Bella the Alamo cat
- Other name: Isabella Francisca Veramendi de Valero
- Residence: Alamo Mission
- Named after: Francita Alavez, Juan Martín de Veramendi, and the Mission San Antonio de Valero

= Bella the Alamo cat =

Cat at the Alamo mission in Texas, USA

Isabella Francisca Veramendi de Valero, better known as Bella the Alamo cat, is a calico cat who resides on the Alamo property. Bella is the third Alamo cat.

== Background ==
Two cats lived at the Alamo before Bella. Miss Ruby lived at the site from 1981 to 1986 and Mistress Clara Carmack lived at the Alamo from 1996 to 2014. Both of the former Alamo cats are buried on the on site.
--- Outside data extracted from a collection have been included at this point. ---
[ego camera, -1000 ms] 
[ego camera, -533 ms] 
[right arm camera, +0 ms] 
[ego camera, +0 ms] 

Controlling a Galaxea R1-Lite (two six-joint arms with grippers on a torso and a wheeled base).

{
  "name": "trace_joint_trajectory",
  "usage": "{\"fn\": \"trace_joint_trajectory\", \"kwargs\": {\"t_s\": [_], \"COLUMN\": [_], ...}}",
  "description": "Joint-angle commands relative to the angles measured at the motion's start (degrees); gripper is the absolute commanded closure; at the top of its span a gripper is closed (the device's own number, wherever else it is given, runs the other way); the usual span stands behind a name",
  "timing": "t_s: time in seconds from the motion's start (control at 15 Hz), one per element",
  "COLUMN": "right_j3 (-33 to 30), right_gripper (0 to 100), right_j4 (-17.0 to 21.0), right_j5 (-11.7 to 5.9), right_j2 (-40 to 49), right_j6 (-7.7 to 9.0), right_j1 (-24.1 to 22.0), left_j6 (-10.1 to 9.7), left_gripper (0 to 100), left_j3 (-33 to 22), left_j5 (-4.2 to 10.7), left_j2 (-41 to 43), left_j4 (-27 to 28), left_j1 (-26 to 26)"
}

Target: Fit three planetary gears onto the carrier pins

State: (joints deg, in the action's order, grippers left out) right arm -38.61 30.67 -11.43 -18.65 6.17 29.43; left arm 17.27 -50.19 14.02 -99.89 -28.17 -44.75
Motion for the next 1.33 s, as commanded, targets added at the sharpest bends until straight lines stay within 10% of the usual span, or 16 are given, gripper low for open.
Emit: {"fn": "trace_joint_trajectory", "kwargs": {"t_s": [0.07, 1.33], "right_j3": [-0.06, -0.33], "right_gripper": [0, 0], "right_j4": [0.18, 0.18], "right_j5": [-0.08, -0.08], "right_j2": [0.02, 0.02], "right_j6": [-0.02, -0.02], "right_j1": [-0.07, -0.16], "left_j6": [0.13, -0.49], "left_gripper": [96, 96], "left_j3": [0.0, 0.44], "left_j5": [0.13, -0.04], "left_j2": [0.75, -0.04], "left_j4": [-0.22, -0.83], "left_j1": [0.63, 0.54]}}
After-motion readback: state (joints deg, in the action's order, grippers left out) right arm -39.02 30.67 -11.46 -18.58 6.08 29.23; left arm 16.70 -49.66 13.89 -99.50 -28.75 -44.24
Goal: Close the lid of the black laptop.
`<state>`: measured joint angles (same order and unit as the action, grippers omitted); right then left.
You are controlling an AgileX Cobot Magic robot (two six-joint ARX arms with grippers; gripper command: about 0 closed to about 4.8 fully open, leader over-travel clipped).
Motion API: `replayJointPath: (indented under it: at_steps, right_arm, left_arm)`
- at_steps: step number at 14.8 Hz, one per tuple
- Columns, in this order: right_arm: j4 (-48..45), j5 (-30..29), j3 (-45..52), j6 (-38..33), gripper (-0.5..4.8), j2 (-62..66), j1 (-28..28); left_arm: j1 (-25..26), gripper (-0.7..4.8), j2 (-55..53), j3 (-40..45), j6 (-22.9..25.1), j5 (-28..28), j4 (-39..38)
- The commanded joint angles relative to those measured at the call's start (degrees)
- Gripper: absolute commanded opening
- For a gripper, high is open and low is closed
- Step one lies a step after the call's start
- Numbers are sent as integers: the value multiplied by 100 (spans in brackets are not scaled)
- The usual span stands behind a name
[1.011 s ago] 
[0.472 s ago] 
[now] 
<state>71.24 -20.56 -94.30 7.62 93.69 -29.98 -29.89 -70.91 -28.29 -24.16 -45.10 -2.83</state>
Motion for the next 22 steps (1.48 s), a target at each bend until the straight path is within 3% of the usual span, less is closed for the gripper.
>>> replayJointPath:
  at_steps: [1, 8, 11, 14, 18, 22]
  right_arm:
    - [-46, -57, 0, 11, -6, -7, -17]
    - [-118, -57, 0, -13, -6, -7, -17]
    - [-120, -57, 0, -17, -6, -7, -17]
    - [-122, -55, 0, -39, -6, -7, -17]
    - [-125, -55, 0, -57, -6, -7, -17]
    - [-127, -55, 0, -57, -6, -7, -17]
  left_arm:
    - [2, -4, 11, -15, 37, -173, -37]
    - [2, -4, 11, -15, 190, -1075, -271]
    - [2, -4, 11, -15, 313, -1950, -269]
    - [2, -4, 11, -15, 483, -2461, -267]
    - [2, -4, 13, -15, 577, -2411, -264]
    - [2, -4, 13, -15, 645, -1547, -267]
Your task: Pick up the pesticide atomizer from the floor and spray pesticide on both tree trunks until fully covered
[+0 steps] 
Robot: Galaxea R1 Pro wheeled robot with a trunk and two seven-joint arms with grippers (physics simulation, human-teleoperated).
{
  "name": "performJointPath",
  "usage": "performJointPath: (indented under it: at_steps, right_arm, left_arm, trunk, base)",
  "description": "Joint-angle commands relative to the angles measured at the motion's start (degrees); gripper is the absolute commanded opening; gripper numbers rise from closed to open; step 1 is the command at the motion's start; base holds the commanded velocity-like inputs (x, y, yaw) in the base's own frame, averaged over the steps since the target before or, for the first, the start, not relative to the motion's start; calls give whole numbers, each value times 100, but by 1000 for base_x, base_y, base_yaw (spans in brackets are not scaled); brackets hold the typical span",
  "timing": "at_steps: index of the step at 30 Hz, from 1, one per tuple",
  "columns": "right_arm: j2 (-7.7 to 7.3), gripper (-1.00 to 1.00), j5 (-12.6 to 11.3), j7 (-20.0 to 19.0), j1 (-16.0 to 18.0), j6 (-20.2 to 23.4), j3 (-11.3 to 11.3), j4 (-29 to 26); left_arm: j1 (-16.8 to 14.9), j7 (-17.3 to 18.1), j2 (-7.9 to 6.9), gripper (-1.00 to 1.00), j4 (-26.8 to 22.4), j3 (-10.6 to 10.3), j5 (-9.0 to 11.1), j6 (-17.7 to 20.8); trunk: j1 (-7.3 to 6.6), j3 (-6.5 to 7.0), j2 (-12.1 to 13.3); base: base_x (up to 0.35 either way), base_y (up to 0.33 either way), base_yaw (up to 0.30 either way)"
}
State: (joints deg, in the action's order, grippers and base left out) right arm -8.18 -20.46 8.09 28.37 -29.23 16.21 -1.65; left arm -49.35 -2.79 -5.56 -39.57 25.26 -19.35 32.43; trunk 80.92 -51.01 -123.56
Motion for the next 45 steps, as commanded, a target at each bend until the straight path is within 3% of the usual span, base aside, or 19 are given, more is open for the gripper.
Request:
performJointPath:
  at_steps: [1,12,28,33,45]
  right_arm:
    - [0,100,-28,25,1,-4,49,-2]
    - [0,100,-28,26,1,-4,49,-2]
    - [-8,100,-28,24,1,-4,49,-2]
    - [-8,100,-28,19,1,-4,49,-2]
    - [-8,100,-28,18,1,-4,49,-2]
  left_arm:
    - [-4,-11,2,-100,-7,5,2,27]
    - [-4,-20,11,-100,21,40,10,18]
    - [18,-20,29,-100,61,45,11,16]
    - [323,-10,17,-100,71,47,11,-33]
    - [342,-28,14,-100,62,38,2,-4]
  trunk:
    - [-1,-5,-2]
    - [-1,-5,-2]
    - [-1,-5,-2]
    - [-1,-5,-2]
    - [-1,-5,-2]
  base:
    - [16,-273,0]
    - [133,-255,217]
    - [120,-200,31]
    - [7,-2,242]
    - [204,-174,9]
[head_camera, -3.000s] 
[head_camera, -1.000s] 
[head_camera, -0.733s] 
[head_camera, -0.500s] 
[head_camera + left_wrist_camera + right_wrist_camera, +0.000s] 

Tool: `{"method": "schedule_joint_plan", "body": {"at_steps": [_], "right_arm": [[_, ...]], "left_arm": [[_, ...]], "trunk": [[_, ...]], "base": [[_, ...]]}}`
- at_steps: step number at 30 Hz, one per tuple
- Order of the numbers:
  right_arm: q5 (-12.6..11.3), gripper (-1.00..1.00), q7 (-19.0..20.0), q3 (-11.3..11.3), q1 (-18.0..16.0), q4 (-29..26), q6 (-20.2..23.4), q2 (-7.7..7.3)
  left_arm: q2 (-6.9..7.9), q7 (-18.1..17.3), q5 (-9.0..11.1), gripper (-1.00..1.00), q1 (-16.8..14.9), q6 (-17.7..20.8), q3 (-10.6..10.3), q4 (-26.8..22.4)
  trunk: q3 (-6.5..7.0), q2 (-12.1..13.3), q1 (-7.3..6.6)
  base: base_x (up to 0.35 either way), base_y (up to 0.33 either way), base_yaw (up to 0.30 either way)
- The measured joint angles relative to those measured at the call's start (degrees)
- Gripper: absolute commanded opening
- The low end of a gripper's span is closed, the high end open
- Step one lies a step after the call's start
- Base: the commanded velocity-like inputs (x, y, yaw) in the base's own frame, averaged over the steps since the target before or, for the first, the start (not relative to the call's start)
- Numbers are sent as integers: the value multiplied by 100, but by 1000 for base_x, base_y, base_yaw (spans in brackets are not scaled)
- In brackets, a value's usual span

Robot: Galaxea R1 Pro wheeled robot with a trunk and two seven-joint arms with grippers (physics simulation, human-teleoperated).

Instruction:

Bella's full name, Isabella Francisca Veramendi de Valero, is a combination of the names of Francita Alavez, Juan Martin de Veramendi, and the Mission San Antonio de Valero, which was the original name for the Alamo. Bella is a calico cat.

== Biography ==
Bella was found at the Presidio la Bahia by the child of its director, after which Bella was given to the employees of the Alamo. According to Ernesto Rodriguez, the caretaker of Bella, Bella was around six weeks old when the employees of the Alamo were asked if they wanted her. On June 18, 2015, the Texas General Land Office released the official name of Bella, who then became the new Alamo cat after around a year after Mistress Clara Carmack died.

In the summer of 2021, Bella fell into a dumpster where she was trapped for several hours. Fiesta medals were sold and a GoFundMe was set up to pay for her expenses. More Fiesta medals were sold on Bella's 10th birthday to pay for her expenses.